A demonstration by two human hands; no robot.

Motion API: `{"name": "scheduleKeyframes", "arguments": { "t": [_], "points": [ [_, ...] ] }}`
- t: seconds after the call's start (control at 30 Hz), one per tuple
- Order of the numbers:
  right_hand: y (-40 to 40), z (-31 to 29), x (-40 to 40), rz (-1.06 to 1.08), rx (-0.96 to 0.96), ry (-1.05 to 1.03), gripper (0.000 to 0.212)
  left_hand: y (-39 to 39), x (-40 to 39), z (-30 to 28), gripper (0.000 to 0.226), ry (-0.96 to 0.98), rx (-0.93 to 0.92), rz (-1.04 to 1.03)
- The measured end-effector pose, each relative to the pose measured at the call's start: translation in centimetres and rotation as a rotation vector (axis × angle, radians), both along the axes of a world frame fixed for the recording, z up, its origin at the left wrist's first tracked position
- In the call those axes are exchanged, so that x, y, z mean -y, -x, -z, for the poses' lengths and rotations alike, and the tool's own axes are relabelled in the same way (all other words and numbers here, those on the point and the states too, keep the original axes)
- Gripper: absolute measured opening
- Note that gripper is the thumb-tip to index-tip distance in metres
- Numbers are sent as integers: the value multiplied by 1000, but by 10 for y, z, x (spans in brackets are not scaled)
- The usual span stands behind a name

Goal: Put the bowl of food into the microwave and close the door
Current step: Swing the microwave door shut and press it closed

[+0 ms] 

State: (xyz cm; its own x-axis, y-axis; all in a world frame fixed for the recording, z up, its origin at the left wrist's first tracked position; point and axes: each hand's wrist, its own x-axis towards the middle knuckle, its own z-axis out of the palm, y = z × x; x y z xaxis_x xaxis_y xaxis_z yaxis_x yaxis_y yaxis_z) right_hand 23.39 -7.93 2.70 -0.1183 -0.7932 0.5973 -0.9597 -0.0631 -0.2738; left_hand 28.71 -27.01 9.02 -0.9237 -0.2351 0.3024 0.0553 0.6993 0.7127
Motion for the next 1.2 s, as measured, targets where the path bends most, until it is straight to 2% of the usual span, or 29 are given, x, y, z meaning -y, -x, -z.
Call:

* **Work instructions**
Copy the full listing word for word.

* **Solved problem**
A demonstration by two human hands; no robot.

Motion API: `{"name": "scheduleKeyframes", "arguments": { "t": [_], "points": [ [_, ...] ] }}`
- t: seconds after the call's start (control at 30 Hz), one per tuple
- Order of the numbers:
  right_hand: y (-40 to 40), z (-31 to 29), x (-40 to 40), rz (-1.06 to 1.08), rx (-0.96 to 0.96), ry (-1.05 to 1.03), gripper (0.000 to 0.212)
  left_hand: y (-39 to 39), x (-40 to 39), z (-30 to 28), gripper (0.000 to 0.226), ry (-0.96 to 0.98), rx (-0.93 to 0.92), rz (-1.04 to 1.03)
- The measured end-effector pose, each relative to the pose measured at the call's start: translation in centimetres and rotation as a rotation vector (axis × angle, radians), both along the axes of a world frame fixed for the recording, z up, its origin at the left wrist's first tracked position
- In the call those axes are exchanged, so that x, y, z mean -y, -x, -z, for the poses' lengths and rotations alike, and the tool's own axes are relabelled in the same way (all other words and numbers here, those on the point and the states too, keep the original axes)
- Gripper: absolute measured opening
- Note that gripper is the thumb-tip to index-tip distance in metres
- Numbers are sent as integers: the value multiplied by 1000, but by 10 for y, z, x (spans in brackets are not scaled)
- The usual span stands behind a name

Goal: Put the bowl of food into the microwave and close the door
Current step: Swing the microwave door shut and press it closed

[+0 ms] 

State: (xyz cm; its own x-axis, y-axis; all in a world frame fixed for the recording, z up, its origin at the left wrist's first tracked position; point and axes: each hand's wrist, its own x-axis towards the middle knuckle, its own z-axis out of the palm, y = z × x; x y z xaxis_x xaxis_y xaxis_z yaxis_x yaxis_y yaxis_z) right_hand 23.39 -7.93 2.70 -0.1183 -0.7932 0.5973 -0.9597 -0.0631 -0.2738; left_hand 28.71 -27.01 9.02 -0.9237 -0.2351 0.3024 0.0553 0.6993 0.7127
Motion for the next 1.2 s, as measured, targets where the path bends most, until it is straight to 2% of the usual span, or 29 are given, x, y, z meaning -y, -x, -z.
Call:

The exercise requires no further work.